Ce volume voit regroupés Le cycle du non-A, et Le cycle des marchands d'armes. Il est préfacé par Jacques Goimard.
Le cycle du non-A est constitué par Le monde du non-A, Les joueurs du non-A (tous deux traduits remarquablement par Boris Vian) et La fin du non-A. Dans le premier opus, le lecteur fait la connaissance de Gilbert Gosseyn, dont les actions se déroulent sur fond de mensonges politiques et de guerre interstellaire, entre la Terre et Vénus, où s'est créée une utopie libertaire. Dans le deuxième, l'esprit de Gosseyn est transporté inopinément dans le corps du prince Ashargin, héritier légal du trône que Enro, empereur du Plus Grand Empire, a usurpé. En maîtrisant de mieux en mieux son cerveau second, il apprend notamment l'existence d'une grave menace dirigée sur la planète Vénus. Enfin, le troisième opus voit l'apparition d'un "autre" Gosseyn, en permanence relié au précédent par télépathie. On y retrouve les personnages précédemment rencontrés, et on y rencontre l'empire dzan, ainsi que leurs ennemis.

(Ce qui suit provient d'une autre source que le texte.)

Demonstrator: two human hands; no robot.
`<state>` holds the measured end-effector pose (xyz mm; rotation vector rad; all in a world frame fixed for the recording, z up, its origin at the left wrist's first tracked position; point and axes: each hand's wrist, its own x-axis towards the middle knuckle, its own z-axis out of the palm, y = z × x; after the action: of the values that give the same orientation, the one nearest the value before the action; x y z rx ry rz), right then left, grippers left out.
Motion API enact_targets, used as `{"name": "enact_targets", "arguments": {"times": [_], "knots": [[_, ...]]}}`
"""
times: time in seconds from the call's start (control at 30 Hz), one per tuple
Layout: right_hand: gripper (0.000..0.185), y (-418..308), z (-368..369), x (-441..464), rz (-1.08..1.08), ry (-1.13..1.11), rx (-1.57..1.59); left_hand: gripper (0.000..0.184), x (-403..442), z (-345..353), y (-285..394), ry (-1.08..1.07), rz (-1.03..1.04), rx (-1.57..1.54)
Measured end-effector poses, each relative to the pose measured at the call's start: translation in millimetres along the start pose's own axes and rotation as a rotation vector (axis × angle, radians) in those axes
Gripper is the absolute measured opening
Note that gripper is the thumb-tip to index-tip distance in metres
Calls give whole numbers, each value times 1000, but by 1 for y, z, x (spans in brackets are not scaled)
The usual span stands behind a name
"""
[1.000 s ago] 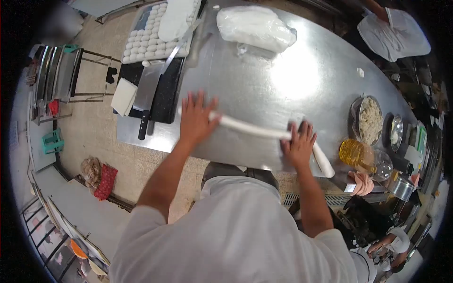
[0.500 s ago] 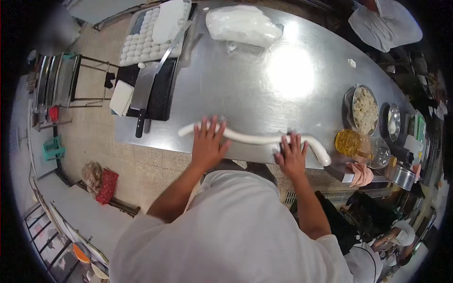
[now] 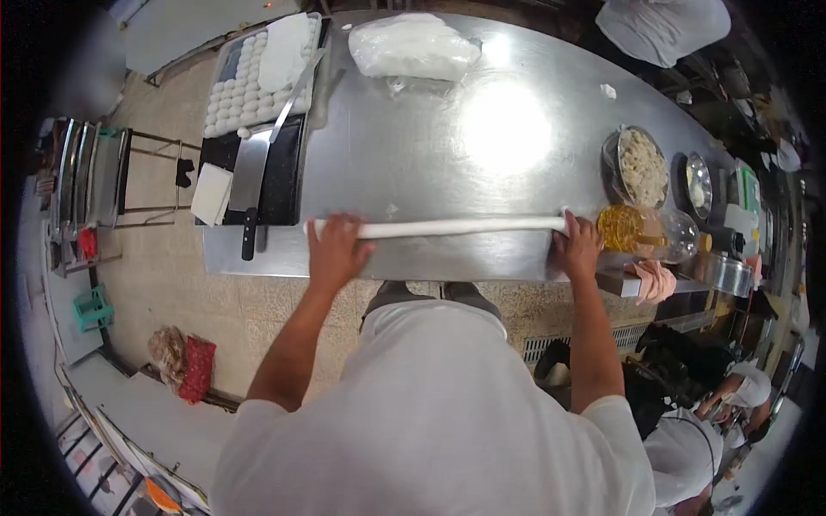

Ces romans peuvent être lus avec plaisir comme des aventures spatiales à la Vance, où le héros est sans cesse confronté à des environnements étranges, voire merveilleux, et à des êtres différents, qui ont quand même le bon sens élémentaire de parler anglais. Ces romans, ayant été écrits à une époque où il semble que la différence était moins établie entre science-fiction et fantasy, demandent une suspension d'incrédulité plus importante qu'il n'est de mise dans la SF qui s'écrit de nos jours : le lecteur n'aura aucune indication sur quelque fonctionnement technique que ce soit, quelque magique qu'il pût sembler, par exemple. Soit, et cela peut même participer de l'agrément de lire un livre d'aventures. Malheureusement, Van Vogt utilise aussi ses romans pour présenter à ses lecteurs la sémantique générale, ou non-aristotélisme (non-A, en abrégé), discipline développée par le comte Korzybski dans le domaine des neuro-sciences. Cela donne lieu à des développements longuets. Par ailleurs, tous les non-A étant invincibles et surhumains, cela tend à donner une mauvaise image, d'enthousiasme sectaire, de cette théorie par ailleurs sérieuse et intéressante.
Le cycle des marchands d'armes se compose de Les armureries d'Isher et de Les fabricants d'armes. L'idée de base qui le sous-tend est que chaque gouvernement au pouvoir, qu'il soit démocratique ou autocratique, doit être freiné par l'action d'un contre-pouvoir protégeant le peuple de l'autoritarisme de ses dirigeants. C'est le rôle joué ici par les Armuriers. A cette fin, ils proposent des armes invincibles, mais uniquement défensives, aux citoyens honnêtes. On voit dans tout le cycle combien l'impératrice Inelda supporte mal cette restriction à son autorité. Dans le premier opus, un journaliste, McAllister, voit apparaître une Armurerie dans le bourg où il habite, en 1973, ce qui permet aux Armuriers de comprendre l'arme que l'impératrice est en train d'utiliser contre eux. La Guilde des Armuriers le renvoie chez lui mais... ce n'est pas si simple. Le second opus, présentant un autre affrontement entre Inelda et les Armuriers, tourne autour de la personne de Robert Hedrock, personnage mystérieux et immortel apparu dans le roman précédent, et à propos duquel on en apprend un peu plus.
Là encore, comme roman d'aventures, ça peut bien se lire. Encore faut-il ne pas trop chercher les raisons de ce qui se passe... Pour ma part, j'avoue n'avoir pas compris comment et pourquoi une Armurerie avait pu apparaître en 1973 ?! Et bien sûr tout fonctionne "comme par magie".
Il m'est évidemment impossible de me mettre dans la situation où étaient les premiers lecteurs de ces romans, à l'époque où ils ont été écrits. Mais si Jacques Goimard, dans sa préface, a raison de souligner l'influence qu'a pu avoir Van Vogt sur ces auteurs majeurs que furent Dick, Frank Herbert, ou Farmer, cela n'aide pas à trouver à ces romans un intérêt autre qu'historique, aujourd'hui, pour qui a lu ces auteurs depuis longtemps, et quelques autres. A ce propos, d'ailleurs, si j'ai trouvé très intéressante ladite préface, j'aurais apprécié d'en connaître la date d'écriture, que je peux supposer déjà ancienne, surtout pour un genre à l'évolution aussi rapide que la science-fiction.
Pour tout curieux de la Science-Fiction de l'âge d'or, ou pour un adolescent qui aime les romans d'aventures, cet opus est sûrement passionnant.